Equity reflects differences in access to health care and experiences of care between people with below-average and above-average incomes. In addition to the traditional income-based analysis, this edition of the report also adds an equity perspective that explores rural-non-rural disparities and gender-based equity. Australia and Germany were top performers in this area, with the smallest gaps between residents with below-average incomes and those with above-average incomes. In contrast, New Zealand and the United States ranked last.
Health outcomes are those outcomes most likely to respond to interventions. The study also considered the impact of the COVID-19 pandemic. Outcome measures were life expectancy at birth, deaths from treatable and preventable causes, and excess deaths due to the pandemic. Australia, Switzerland, and New Zealand were the top three countries for health outcomes, while the United States was last.
The impressive performance of the top three countries is in part due to their successful management of COVID-19. Australia’s strict lockdown and New Zealand’s early border closure contributed to the positive results, while the United States suffered high treatable and preventable deaths due to its drug use crisis and continuing gun violence. The UK suffered from COVID-19 related outcomes but experienced a slight decrease in treatable deaths.
What the US needs to improve
The United States’ significantly higher performance in the process of care is due in large part to the aggressive efforts of public and private payers in recent years to value-based care and pay-for-performance initiatives.
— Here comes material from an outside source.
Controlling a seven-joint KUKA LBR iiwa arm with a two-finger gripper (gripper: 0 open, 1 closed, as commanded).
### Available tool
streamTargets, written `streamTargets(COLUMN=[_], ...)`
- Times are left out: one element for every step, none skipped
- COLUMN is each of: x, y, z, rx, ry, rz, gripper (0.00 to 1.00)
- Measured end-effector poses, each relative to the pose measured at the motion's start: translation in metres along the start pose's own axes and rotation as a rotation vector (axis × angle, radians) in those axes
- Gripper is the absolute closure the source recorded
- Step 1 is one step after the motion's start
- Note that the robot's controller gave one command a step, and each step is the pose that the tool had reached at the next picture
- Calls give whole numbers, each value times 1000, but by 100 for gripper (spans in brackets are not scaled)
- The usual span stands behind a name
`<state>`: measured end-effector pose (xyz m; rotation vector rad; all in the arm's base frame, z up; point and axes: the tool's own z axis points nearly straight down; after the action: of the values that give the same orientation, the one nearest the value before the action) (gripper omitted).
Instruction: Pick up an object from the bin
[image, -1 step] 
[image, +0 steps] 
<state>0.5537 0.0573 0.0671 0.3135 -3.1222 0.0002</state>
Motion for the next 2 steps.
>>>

Despite its performance in this area, the United States has the poorest health outcomes, suggesting that the process of care may not drive health outcomes. In addition, financial barriers to care are substantial in the United States.
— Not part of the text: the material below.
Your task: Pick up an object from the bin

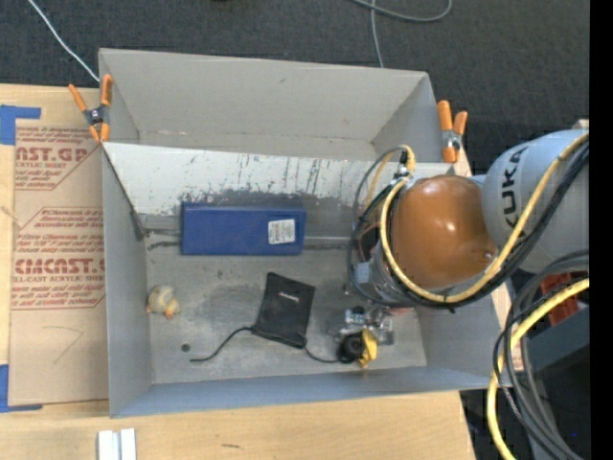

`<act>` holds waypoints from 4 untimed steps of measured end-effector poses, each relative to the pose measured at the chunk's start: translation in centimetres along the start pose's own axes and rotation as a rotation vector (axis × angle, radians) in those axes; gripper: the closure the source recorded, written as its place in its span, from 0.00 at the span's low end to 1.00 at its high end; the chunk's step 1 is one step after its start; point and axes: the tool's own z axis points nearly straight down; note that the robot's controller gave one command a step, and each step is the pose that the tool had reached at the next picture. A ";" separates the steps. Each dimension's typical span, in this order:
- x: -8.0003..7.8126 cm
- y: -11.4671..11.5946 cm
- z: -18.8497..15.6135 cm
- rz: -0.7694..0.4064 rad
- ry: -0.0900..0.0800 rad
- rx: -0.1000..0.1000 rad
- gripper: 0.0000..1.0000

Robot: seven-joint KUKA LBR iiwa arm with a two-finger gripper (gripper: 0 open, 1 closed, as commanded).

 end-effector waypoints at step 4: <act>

Despite the successful implementation of the Affordable Care Act, 26 million Americans remain uninsured. All other countries in this study have universal health insurance. Their health care delivery systems also suffer from several deficiencies, including administrative inefficiencies and underinvestment in primary care. To improve health equity, the United States needs to expand insurance coverage to the uninsured and reduce financial barriers to accessing health care.
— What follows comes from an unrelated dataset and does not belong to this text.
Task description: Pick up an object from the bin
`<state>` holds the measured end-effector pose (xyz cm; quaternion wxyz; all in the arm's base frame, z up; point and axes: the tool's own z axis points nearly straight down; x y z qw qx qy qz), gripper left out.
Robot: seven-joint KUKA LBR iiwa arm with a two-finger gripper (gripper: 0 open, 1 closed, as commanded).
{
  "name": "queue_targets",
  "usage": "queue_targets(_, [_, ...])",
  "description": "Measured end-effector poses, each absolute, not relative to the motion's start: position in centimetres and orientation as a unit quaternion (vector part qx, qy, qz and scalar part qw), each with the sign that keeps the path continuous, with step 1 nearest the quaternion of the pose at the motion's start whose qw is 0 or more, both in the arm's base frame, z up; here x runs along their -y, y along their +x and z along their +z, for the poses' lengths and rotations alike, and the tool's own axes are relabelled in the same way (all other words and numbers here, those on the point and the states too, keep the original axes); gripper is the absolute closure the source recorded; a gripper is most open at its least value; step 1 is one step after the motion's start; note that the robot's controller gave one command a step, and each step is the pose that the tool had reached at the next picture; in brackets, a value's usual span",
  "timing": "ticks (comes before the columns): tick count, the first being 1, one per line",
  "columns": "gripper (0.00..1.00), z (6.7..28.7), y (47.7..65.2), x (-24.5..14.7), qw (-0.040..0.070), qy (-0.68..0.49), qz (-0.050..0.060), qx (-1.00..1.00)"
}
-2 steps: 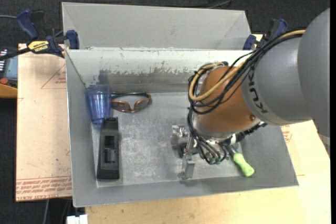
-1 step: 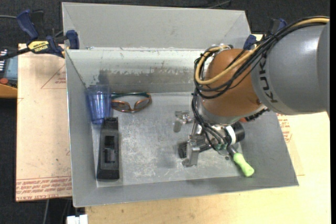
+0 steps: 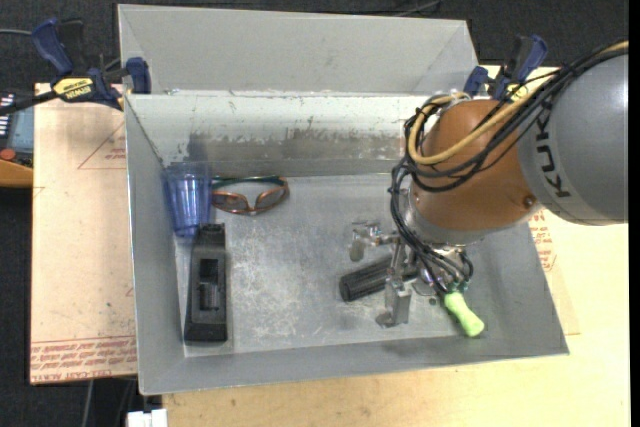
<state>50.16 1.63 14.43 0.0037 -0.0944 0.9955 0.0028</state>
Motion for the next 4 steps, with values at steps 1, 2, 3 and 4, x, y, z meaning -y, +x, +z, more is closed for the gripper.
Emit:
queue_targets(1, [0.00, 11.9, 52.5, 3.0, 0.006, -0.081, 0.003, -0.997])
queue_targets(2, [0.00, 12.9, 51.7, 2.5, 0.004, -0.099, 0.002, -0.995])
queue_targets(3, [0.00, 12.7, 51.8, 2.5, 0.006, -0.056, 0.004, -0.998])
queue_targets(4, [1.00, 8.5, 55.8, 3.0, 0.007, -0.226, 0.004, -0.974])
A more functional health care delivery system requires at least two reforms. First, we need to build a stronger primary care system by investing more in training primary care providers and increasing compensation for primary care clinicians. Second, the United States needs to address the unrestrained consolidation of health care resources that is driving up prices and making insurance unaffordable.
Therefore, the proliferation of entities that trade primary care practices like a commodity must be scrutinized for their long-term impacts on quality and cost of care. Further scrutiny must be given to administrative inefficiencies resulting from the complexity of insurance plans and billing practices that burden patients and providers. Insurance plan complexity and variation must be minimized to reduce administrative burden. Additionally, the United States needs interventions that address the historical and ongoing impacts of gun violence, drug use, and racism on the health and care of Black, Indigenous, and Hispanic people.
Conclusion
The variation in health system performance among the 10 countries featured in Mirror Mirror 2024 suggests ample opportunities for cross-border learning. The United States remains an underperformer in health care. The other nine countries vary in the performance and details of their health care systems but have found the means to meet their populations’ most basic health needs, such as universal health coverage. The report highlights the importance of addressing not only health services but also social policies aimed at reducing poverty, drug abuse, and gun violence as key drivers of better health outcomes.